The Miami Herald
February 29, 2000
 
 
Canada orders Cuban envoy back home

 BY JUAN O. TAMAYO

 An angry Canadian government ordered a Cuban diplomat, forcibly deported from
 Washington on spying charges, to leave Canada by Monday evening and end his
 ``publicity seeking attempt to remain in Ottawa.

 Jose Imperatori, 46, a former vice consul in Washington linked to the spy case of
 U.S. immigration official Mariano Faget in Miami, was expected to take a Cubana
 de Aviacion flight to Havana, where the government was preparing a hero's
 welcome.

 Early this morning, however, Imperatori remained at the Cuban Embassy in
 Ottawa.

 ``The gentleman only has a transit visa which expires this evening and we expect
 he and the Cuban government to live up to the responsibilities of that visa,
 Canadian Foreign Minister Lloyd Axworthy said Monday.

 Axworthy added that Canada had simply ``facilitated Imperatori's expulsion from
 the United States on Saturday, and that he would not accept Cuba's request for a
 one-week extension of his Canadian visa.

 Imperatori's attempt to stay in Canada added yet another chapter to a saga that
 has seen him defy a U.S. expulsion order, surrender his immunity, dare the FBI
 to arrest him and spark a U.S.-Cuba diplomatic clash.

 The State Department ordered Imperatori to leave the United States by 1:30 p.m.
 Saturday after the FBI identified him as one of two alleged Cuban intelligence
 agents who met with accused spy Faget in Miami last year.

 But Imperatori surrendered his diplomatic immunity and stayed in his suburban
 Washington apartment until FBI agents took him into custody Saturday evening,
 put him aboard an FBI plane and deported him to Montreal.

 Canada was chosen because the Cuban Interests Section in Washington, in
 effect Havana's embassy, opposed flying him to Miami, which has direct flights to
 Havana, out of security concerns, U.S. officials said.

 EXPULSION COORDINATED

 ``This expulsion from the United States via Canada . . . was closely coordinated
 by U.S., Canadian and Cuban officials in Washington in advance, State
 Department spokesman James Rubin said.

 Canadian and U.S. officials said Monday that Canada agreed to issue Imperatori
 a 48-hour transit visa only after Cuba promised that he would take the next
 commercial flight to Havana.

 He had been booked aboard a Cubana flight from Montreal to Havana Sunday, but
 instead turned up at the Cuban Embassy in Ottawa, a two-hour drive from
 Montreal, as Cuban officials announced he would seek a visa extension so he
 could defend himself from the U.S. allegations of spying.

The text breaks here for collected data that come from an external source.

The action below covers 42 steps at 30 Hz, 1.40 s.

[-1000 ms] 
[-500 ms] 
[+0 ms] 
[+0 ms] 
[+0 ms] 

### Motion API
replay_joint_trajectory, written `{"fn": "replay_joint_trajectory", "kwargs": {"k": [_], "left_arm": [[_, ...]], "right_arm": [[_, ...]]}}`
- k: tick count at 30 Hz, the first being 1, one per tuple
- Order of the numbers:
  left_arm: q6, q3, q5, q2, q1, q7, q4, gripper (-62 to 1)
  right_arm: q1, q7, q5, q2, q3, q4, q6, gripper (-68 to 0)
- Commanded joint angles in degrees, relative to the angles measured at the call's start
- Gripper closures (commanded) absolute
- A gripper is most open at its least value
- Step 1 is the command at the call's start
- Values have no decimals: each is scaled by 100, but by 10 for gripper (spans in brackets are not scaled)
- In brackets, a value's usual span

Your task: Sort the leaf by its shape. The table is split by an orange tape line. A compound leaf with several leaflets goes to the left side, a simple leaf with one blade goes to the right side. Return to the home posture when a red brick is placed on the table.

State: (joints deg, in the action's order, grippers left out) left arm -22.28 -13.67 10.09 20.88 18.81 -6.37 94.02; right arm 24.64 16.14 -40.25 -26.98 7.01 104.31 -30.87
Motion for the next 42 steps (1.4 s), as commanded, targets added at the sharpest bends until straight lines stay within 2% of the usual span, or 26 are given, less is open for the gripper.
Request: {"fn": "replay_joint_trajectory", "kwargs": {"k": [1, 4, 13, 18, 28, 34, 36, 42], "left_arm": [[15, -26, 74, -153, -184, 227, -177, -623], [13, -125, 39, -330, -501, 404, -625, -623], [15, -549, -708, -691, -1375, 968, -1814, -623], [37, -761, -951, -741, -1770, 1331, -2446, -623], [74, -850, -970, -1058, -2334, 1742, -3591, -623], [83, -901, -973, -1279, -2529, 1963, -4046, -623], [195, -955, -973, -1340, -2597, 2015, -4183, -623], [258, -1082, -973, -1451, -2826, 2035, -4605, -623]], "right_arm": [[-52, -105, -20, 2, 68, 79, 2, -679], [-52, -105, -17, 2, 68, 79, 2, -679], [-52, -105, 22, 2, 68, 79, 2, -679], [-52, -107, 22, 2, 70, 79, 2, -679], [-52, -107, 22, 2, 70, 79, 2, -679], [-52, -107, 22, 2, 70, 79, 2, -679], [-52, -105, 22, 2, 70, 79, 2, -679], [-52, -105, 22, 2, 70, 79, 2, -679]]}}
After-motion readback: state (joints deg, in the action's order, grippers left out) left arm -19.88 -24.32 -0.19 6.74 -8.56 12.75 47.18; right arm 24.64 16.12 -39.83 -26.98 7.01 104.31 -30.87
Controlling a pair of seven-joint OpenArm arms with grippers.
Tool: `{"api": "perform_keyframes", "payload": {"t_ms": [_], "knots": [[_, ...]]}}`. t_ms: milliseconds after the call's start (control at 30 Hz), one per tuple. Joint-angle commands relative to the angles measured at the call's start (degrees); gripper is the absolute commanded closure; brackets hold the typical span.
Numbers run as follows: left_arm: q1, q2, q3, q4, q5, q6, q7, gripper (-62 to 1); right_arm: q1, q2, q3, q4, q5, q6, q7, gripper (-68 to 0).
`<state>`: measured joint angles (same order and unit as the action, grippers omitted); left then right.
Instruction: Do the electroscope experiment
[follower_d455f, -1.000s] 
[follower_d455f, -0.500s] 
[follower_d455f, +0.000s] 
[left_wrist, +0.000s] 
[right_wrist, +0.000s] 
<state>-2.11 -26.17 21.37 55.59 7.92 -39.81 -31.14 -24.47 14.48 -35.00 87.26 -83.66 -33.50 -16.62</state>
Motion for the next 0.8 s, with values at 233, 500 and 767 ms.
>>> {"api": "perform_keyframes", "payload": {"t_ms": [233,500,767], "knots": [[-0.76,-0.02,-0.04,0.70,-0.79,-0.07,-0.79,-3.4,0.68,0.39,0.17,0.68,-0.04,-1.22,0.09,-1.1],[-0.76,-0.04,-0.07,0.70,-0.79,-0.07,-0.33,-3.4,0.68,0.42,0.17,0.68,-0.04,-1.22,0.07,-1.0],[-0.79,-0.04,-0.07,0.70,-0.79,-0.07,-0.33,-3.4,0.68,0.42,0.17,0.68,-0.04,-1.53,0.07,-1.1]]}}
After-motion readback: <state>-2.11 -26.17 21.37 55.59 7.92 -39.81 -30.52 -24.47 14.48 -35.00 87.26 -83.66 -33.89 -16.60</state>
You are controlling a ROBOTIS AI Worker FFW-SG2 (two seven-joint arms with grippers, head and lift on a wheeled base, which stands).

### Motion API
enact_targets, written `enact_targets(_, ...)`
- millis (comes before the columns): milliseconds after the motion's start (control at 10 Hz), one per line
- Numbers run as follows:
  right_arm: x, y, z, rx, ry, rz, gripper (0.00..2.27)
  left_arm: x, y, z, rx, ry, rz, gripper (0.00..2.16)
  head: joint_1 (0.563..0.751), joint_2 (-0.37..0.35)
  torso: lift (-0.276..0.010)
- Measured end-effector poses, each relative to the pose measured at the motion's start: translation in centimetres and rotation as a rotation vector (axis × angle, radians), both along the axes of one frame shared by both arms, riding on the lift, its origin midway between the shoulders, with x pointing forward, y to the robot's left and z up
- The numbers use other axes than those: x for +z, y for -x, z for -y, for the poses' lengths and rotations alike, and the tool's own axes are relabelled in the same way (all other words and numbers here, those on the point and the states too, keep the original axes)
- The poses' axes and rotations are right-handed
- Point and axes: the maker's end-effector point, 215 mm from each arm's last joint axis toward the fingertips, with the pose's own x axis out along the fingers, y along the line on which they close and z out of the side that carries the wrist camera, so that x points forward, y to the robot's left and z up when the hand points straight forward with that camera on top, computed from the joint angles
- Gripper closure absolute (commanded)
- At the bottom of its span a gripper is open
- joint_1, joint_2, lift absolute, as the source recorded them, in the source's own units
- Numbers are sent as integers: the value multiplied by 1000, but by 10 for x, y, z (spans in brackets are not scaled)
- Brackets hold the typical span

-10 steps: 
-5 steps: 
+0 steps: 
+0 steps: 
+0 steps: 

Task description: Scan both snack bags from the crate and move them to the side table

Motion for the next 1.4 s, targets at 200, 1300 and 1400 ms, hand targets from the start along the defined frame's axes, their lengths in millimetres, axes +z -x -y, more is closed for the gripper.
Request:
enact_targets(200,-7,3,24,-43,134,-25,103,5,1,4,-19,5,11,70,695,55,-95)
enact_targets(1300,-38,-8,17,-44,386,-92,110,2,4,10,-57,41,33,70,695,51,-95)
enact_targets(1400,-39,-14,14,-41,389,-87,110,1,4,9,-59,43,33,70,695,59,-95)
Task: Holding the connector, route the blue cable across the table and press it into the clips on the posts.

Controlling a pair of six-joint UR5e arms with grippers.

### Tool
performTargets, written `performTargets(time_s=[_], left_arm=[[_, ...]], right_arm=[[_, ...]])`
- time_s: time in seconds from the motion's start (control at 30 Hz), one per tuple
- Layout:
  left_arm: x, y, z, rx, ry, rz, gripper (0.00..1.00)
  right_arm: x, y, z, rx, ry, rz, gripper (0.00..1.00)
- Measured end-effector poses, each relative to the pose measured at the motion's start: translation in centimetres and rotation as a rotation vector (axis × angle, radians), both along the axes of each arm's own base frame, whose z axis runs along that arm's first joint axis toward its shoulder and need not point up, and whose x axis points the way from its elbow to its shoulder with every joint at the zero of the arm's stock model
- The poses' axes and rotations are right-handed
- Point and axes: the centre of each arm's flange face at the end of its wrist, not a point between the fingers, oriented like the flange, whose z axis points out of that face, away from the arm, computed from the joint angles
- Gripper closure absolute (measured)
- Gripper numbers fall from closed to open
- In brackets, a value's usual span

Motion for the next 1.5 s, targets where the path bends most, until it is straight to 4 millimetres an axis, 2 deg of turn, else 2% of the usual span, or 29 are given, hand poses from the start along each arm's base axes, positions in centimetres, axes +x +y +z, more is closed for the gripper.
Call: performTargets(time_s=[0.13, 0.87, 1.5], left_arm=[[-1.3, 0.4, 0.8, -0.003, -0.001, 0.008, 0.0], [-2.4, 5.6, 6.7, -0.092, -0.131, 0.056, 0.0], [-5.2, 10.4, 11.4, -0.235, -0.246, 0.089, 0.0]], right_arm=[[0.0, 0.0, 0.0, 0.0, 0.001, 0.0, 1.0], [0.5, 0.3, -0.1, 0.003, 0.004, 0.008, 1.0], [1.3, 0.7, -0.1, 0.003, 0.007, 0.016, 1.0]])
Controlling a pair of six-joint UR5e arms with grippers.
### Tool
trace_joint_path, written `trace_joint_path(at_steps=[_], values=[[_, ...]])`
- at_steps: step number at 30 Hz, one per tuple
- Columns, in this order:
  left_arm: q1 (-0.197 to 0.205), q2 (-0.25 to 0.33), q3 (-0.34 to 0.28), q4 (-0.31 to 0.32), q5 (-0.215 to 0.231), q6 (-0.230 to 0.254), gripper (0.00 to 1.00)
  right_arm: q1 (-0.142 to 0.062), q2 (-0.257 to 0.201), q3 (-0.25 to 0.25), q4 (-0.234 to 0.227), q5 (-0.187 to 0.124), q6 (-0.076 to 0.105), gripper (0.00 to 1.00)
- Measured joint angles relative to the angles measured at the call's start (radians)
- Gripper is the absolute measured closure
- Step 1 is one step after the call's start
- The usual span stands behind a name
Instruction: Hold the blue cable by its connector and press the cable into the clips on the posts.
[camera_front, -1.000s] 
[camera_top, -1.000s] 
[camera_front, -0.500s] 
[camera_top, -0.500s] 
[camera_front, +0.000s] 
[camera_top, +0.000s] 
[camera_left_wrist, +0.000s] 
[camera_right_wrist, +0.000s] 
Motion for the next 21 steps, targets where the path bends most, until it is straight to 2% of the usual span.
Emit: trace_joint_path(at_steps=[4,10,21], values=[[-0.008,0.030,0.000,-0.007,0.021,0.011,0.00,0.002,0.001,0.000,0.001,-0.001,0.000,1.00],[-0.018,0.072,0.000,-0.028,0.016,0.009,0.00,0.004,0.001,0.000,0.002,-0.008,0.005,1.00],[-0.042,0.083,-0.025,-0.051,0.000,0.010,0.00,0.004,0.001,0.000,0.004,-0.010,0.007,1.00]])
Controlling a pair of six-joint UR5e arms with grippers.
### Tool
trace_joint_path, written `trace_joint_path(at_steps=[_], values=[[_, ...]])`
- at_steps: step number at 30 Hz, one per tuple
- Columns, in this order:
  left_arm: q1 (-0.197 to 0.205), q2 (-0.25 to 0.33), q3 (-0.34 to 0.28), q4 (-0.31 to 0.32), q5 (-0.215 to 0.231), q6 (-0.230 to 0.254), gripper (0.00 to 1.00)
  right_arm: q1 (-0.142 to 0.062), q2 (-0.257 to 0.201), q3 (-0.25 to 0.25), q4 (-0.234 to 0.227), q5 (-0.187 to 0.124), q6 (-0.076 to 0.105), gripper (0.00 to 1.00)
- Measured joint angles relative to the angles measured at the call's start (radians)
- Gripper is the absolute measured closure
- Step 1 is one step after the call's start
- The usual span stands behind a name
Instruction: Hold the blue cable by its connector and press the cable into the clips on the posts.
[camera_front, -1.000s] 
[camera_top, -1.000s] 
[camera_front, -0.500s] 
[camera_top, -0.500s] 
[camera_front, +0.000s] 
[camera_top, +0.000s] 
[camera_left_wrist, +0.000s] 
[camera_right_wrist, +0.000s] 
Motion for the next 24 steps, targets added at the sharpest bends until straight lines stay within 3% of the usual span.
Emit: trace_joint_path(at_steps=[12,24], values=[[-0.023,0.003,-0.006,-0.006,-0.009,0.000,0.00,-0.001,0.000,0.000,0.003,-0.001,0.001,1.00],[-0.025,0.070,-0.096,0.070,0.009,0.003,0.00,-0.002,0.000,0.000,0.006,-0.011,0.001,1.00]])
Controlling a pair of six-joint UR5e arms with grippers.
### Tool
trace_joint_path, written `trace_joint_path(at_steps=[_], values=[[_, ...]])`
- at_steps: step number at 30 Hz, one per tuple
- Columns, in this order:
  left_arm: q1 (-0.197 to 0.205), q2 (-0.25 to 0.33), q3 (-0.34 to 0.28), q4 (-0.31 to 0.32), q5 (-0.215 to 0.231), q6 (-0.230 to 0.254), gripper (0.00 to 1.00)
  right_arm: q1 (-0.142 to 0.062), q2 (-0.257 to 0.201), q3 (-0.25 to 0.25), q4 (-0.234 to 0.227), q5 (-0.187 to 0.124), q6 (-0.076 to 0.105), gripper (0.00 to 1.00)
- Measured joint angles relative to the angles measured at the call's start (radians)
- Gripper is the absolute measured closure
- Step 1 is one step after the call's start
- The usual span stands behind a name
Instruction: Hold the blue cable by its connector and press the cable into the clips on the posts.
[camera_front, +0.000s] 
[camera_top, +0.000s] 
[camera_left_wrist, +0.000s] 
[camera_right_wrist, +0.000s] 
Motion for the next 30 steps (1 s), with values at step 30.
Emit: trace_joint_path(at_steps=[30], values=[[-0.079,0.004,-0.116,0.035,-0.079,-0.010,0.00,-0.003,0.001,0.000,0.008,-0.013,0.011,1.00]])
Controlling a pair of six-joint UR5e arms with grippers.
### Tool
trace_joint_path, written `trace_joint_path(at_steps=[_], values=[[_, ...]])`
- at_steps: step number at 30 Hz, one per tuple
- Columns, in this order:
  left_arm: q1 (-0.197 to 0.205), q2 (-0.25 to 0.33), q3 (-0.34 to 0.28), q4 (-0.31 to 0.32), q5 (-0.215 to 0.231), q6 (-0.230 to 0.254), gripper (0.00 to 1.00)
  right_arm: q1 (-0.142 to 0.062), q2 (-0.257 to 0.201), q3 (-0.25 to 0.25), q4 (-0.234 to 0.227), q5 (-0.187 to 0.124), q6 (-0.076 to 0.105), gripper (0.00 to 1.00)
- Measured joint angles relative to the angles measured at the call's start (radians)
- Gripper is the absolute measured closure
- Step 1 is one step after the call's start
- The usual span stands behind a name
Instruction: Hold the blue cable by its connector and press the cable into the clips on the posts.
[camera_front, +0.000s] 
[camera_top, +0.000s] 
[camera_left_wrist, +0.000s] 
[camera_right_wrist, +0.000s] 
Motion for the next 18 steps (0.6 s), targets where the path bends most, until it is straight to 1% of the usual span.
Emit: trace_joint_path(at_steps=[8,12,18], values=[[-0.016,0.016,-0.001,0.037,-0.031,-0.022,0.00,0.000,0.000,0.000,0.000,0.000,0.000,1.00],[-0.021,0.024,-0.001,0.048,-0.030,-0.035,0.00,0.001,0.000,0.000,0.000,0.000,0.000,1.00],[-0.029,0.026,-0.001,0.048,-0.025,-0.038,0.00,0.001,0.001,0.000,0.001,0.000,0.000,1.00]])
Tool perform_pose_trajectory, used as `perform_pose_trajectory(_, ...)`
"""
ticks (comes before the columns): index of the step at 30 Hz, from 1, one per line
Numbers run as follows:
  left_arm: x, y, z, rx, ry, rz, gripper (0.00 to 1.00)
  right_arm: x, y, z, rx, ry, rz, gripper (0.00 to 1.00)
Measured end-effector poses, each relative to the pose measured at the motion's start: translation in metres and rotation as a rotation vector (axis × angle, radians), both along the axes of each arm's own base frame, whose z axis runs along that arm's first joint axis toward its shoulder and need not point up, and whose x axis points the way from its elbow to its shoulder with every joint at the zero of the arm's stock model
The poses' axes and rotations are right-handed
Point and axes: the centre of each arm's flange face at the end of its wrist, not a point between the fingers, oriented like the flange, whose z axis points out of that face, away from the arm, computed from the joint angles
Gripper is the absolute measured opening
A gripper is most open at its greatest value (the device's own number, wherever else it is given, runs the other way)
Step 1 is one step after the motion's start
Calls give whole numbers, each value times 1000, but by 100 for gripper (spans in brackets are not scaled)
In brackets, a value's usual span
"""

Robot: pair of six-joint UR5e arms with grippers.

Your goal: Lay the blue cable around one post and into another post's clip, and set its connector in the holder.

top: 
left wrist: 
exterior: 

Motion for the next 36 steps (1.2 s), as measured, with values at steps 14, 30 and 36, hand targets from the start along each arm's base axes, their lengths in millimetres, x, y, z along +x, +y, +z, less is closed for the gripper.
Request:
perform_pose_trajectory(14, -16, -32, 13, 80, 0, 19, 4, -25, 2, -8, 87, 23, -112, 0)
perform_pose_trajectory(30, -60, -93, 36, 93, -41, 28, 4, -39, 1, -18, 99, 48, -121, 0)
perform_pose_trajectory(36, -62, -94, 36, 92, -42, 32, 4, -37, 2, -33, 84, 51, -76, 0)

 Canadian diplomats Monday joined the ranks of those stunned by Cuba's actions,
 with one saying that the extension request was ``a very improper attempt by the
 Cubans to abuse our side for publicity-seeking purposes.

 ``Cheeky of them, said the diplomat, ``to try to put us in the middle of this mess.

 The Canadian ambassador in Havana, Keith Christie, also told Cuban authorities
 Monday that Imperatori should ``comply with Canadian laws and leave for Cuba,
 Foreign Ministry spokesman Michael O'Shaugnessy said.

 Calls to the Cuban Embassy in Ottawa went unanswered Monday, but a Cuban
 government statement Sunday charged that Washington ``had turned Canada into
 a victim of its errors, and vowed Imperatori would remain in Canada ``as an
 accusing finger against the evil done to him.

 U.S. ANNOYED

 State Department spokesman Rubin meanwhile made it clear that U.S. officials
 remained annoyed by Imperatori's refusal to leave U.S. territory after he was
 declared persona non grata Feb. 19.

 ``Under international practice, when a diplomat is declared persona non grata, his
 government must remove him, Rubin said. ``PNG does not mean `Please Now
 Go.' . . . It means `Go.' ''

 As for Imperatori's offer to return later to the United States so that he can defend
 himself and Faget from the spying charges, Rubin said that remained to be
 decided.

 The Cuban-born Faget, 54, a senior official at the Immigration and Naturalization
 Service in Miami, was arrested Feb. 17 and charged with passing secret
 information to Cuban-American businessman Pedro Font.

 The FBI did not file spying charges against Imperatori after he surrendered his
 immunity Saturday, Rubin added, ``because preparing a prosecutorial case is not
 something that can be done in seven days.

 As for the future, he added, ``when and if a time comes where law enforcement
 officials believe it appropriate for him to be here . . . I am not going to rule out that
 possibility. But in the meantime, PNG means PNG.

 This report was supplemented by Herald wire services.